Coluna do Rafael Ligeiro: A sólida imagem de Senna

Capas de cadernos, placas publicitárias, camisas, jornais, revistas, sites, jogo beneficente. Matérias especiais na televisão, carenagem da Jordan, miniaturas, adesivos, livros, CDs, pôsteres. A imagem de Ayrton Senna da Silva está em muitos objetos, atividades e lugares. E o mais impressionante desse cenário é quando paramos para pensar e constatamos: “Lá se foram 10 anos sem ele”.

Inegavelmente houve diversas alterações no automobilismo, especialmente na Fórmula 1 desde aquele fatídico 1o de maio de 1994. Os conceitos de segurança não são mais os mesmos e apenas quatro pilotos do elenco daquele ano continuam na categoria. No quesito técnico, os motores passaram de 3.5 para três litros, os pneus mudaram de diâmetro e ganharam quatro ranhuras. O bico dos carros ficou mais alto, lembrando o Benetton com qual Schumacher perseguia Senna rumo a Tamburello. Até a fatídica curva ganhou desenho diferente. Entretanto há algo que não muda. Mais que as conquistas, Ayrton Senna é cultuado pela sólida imagem que construiu na categoria.
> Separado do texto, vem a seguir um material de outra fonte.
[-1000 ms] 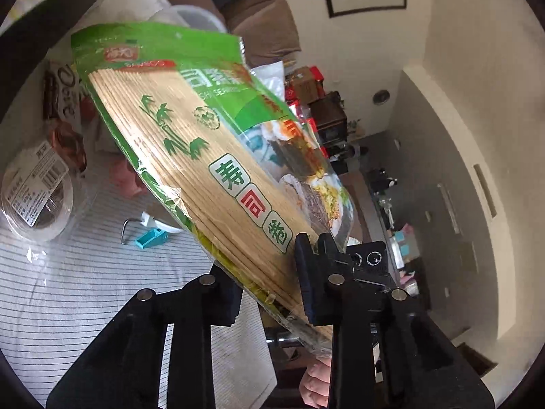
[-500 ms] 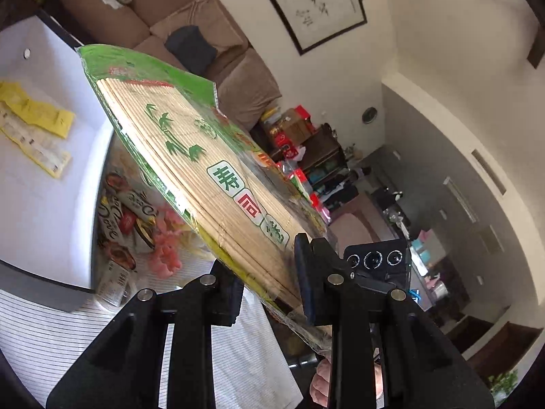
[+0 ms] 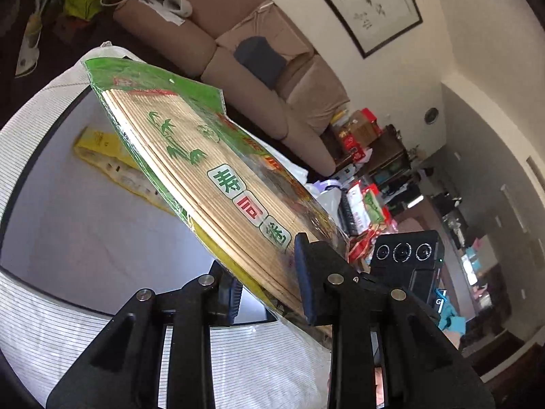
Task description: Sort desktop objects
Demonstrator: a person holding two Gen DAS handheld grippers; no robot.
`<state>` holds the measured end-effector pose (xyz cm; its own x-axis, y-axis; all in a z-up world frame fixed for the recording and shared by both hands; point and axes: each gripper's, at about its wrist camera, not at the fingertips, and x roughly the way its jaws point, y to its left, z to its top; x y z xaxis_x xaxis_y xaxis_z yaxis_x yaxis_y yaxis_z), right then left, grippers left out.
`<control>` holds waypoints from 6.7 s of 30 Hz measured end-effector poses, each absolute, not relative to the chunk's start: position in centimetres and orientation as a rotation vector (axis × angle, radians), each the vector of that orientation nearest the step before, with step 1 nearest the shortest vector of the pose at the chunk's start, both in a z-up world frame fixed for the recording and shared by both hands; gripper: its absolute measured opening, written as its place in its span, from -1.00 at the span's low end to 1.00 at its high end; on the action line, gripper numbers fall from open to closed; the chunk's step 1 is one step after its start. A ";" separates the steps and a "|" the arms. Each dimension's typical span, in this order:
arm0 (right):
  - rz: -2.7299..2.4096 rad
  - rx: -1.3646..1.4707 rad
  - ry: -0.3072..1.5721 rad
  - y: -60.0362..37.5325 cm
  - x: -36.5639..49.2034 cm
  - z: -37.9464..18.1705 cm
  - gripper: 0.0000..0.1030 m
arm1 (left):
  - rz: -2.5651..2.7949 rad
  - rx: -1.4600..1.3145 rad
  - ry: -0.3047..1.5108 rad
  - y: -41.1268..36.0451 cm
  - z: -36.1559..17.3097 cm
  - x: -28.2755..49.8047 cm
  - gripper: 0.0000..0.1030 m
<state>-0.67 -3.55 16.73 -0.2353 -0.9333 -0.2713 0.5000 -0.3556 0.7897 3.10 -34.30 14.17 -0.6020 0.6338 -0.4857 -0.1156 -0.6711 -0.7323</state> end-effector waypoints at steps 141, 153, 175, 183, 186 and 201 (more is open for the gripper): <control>-2.363 1.230 -0.361 22.4 0.4 9.8 1.00 | 2.803 -1.381 0.003 -3.8 5.2 10.0 1.00; -2.329 1.254 -0.222 19.4 -3.8 7.5 1.00 | 2.824 -1.398 0.023 -2.7 3.0 6.5 1.00; -2.283 1.386 -0.027 15.3 -3.9 3.7 0.18 | 2.665 -1.361 -0.317 -5.9 2.9 6.9 -0.08; -2.329 1.339 0.093 14.5 -3.4 3.8 -0.11 | 2.620 -1.339 -0.305 -5.3 4.0 8.1 -0.20; -2.320 1.320 0.031 15.0 -3.4 4.4 -0.12 | 2.606 -1.338 -0.336 -5.7 4.0 8.3 -0.22; -2.302 1.285 -0.282 19.2 -3.6 7.3 -0.30 | 2.532 -1.452 -0.353 -6.4 3.4 9.8 -0.19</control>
Em 55 anos, somente o brasileiro, Juan Manuel Fangio e Jim Clark conseguiram inscrever seus nomes de maneira indissociável da categoria. Alguns dos recordes de Fangio, obtidos nos primórdios da F-1, duraram diversas décadas. O penta, por exemplo, só foi batido no ano passado. Mais que isso, a precisão na pilotagem o fazia um piloto muito à frente dos demais. Precisão que também era palavra certa no estilo de guiar de Jim Clark. Sujeito de origem rica, Jim foi descoberto por Colin Chapman durante uma prova em clube e convidado para guiar na Lotus. Venceu dois campeonatos, as 500 Milhas de Indianapolis de 1965, e acabou superando as marcas de vitórias e poles de Fangio – Clark morreu durante uma prova de Fórmula 2, em 1968.

Entretanto, Senna teve uma capacidade diferente para cativar seus fãs. O estilo arrojado e do “nunca está perdido” de pilotar era um contraste ideal com o povo de seu país. Aliás, Ayrton era patriota de carteirinha e há quem me garanta que assistia as corrias apenas à expectativa de vê-lo dando uma volta com a bandeira tupiniquim após suas vitórias. Esse sentimento partia numa época delicada para o Brasil. Mesmo com o retorno da democracia, em 1985, o país que tentava tomar um bom rumo sofria com 30% de inflação mensal e submergia-se a cada plano monetário.

Assim como havia ocorrido com a seleção de futebol, em 1970, quando o país era regido pela dureza do regime militar, o Brasil novamente precisava de um herói, um ídolo. E o povo escolheu Ayrton.

Na verdade, o tricampeão acabou selecionado por diversas nações. Certa vez, o brasileiro confessou ter ficado surpreso com o carinho recebido pelo público na Itália. Achava que por não guiar para a Ferrari era odiado. E, de fato, sempre foi difícil ver uma manifestação de carinho da tífosi para um piloto que não fosse da escuderia de Maranello. Outro país que lhe adotou foi o Japão. Além de ter disputado quatro títulos em Suzuka, Senna obteve três dos cinco triunfos da Honda como fornecedora de motores. Durante os GPs, quando não cercado por repórteres, era por torcedores, enlouquecidos, em busca ao menos de um autógrafo do ídolo. Os compromissos comerciais também eram diversos.

Logicamente, Senna não foi um “santinho”. Mas o homem alcançou tamanho estágio de sucesso e simpatia que até mesmo os erros não pareciam repercutir de maneira negativa. A rivalidade com Alain Prost atingiu um nível inaceitável e culminou com a decisão de 1990, em Suzuka, quando o brasileiro faturou o bicampeonato ao bater na traseira da Ferrari do francês. Atitude antidesportiva, claro. Mas o pensamento quase unânime é:

“Foi Prost quem provocou em 1989”.

Há pessoas que nascem para serem pilotos bons, ótimos ou mitos. E com Ayrton Senna quis o destino à terceira opção.